She's riding the Baby Metal wave with a few years of delay.
I can definitely see the influence, here, and I could hear the Japanese/Korean bubblegum pop influence in a handful of her other videos:
Nevertheless, this "Baby Metal" is uninteresting in comparison. All these girls are doing is Korean girl band choreography, then layering their pop vocal style on top of heavy metal instrumentals. At most they stretch into Evanescent's vocal territory, but not really, they just like minor keys. Otherwise, it's only novel enough to be a gimmick. It's boring. Poppy is operating on a much higher level. She's taken this, devoured it, transformed it, meshed it into a far more complicated crucible, and birthed something completely different out of that cauldron. Musically, she subsumes them, not the other way around.
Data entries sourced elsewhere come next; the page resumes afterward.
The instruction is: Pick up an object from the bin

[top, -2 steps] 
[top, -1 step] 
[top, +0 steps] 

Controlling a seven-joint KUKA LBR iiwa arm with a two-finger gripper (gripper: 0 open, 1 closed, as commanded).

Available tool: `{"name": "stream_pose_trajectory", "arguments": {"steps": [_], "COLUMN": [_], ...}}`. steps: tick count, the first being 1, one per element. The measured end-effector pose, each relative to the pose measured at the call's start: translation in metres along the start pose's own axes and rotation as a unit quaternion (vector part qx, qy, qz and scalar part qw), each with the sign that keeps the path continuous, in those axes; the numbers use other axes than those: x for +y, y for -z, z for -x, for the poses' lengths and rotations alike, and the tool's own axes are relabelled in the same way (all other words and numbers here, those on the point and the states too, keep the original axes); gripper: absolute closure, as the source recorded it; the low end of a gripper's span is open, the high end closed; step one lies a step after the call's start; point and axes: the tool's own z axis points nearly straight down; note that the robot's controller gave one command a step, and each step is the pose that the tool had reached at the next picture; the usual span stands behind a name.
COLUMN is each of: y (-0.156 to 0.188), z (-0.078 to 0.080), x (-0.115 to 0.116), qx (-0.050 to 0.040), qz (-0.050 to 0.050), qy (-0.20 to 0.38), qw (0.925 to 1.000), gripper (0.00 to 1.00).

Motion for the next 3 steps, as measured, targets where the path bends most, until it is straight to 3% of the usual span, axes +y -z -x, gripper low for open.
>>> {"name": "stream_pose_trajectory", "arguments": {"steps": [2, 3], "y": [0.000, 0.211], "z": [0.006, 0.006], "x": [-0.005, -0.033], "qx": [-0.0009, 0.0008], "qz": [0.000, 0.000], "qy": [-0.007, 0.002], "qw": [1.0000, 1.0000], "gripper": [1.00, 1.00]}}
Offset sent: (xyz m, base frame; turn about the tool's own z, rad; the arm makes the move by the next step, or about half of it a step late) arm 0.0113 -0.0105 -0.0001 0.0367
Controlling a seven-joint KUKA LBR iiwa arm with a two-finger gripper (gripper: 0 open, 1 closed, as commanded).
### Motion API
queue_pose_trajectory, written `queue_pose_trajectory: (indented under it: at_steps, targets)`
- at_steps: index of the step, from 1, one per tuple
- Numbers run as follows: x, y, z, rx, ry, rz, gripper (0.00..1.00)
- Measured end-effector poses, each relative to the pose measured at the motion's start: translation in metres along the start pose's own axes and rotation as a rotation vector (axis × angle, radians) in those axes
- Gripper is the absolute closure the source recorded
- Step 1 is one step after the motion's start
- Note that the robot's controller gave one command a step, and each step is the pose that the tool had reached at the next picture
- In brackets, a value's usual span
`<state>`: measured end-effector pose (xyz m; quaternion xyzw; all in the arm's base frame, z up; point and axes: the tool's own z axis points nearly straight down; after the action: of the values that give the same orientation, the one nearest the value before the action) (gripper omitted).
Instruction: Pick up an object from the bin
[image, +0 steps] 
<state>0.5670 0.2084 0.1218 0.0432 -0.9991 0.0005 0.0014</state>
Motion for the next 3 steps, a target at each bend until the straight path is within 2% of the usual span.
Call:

Even in the above video she somehow incorporates the feeling of an 80's or 90's network TV sitcom theme soundtrack (especially in the guitar solo). It also draws from the current cartoons marketed by Disney and others to young girls. I'm familiar with this because of my niece. Stuff like
Elena of Avalor and
Sonia the FIrst. She's yoking disparate influences like this seamlessly-- sometimes deliberately
not so seamlessly-- in every song.
@rikwebb already mentioned many of the influences shown in the song in the OP. Break it down. The siren at the beginning of the song, and other signature flares, were a staple of the Industrial genre in the early 00's. Next up you get a thrash metal instrumental opening with the guitars and drums that reminds you of classic heavy metal like Metallica or Megadeath. Then she starts singing in the bubblegum pop style similar to the Japanese pop or K-pop which really puts you on your heels. Next it switches back to the metal, but not like before. There's a tempo change, and the background vocals sung in the croaking style. I'm reminded of Slipknot or Korn. That then transitions into the middle portion of the song when the electric harpsichord comes in. This reminds me of the Beatles and the baroque pop influence of the 60's & 70's. Around the 2:26 minute mark you catch the Queen influence in the arpeggio with the guitars. They're suddenly playing like those classic hard rock bands of the 70's with the additional hint of the stadium chant of the crowd shouting, "Poppy!". Finally, she leaves with the pop refrain, but it isn't like the K-pop style that came before. It's fully immersed in the 21st century western, Disney pop tradition I mentioned above, but with the guitarists again playing a riff that sounds like the style you'd hear at the opening of
Full House or
Step by Step.
One has to admire the technical versatility of the guitarists she has accompanying her. They can slip into any style as if it was their home. Meanwhile, the lyrics invoke the social commentary of Marilyn Manson. They are dark and macabre, but it's clearly a critique aimed at industrialization, and the cost in terms of human lives as well as to the environment. That's why she sings, "These lifeless flavors don't satisfy me". She specifically mentions ice cream and tea. The former is probably most closely associated with Europeans, since white people are almost uniquely the lactose tolerant race, and the latter is most closely associated with Imperialists (the British, Chinese, Japanese). Empires are built on the blood of the conquered. They chew up the flesh of their vanquished opposition, and transform it into a shopping mall. "Bury me six feet deep, cover me with concrete, turn me into a street" is the 21st century version of Joni Mitchell's, "They paved paradise, and put up a parking lot."
This girl is fucking brilliant. Not sure if her generation will be able to see that.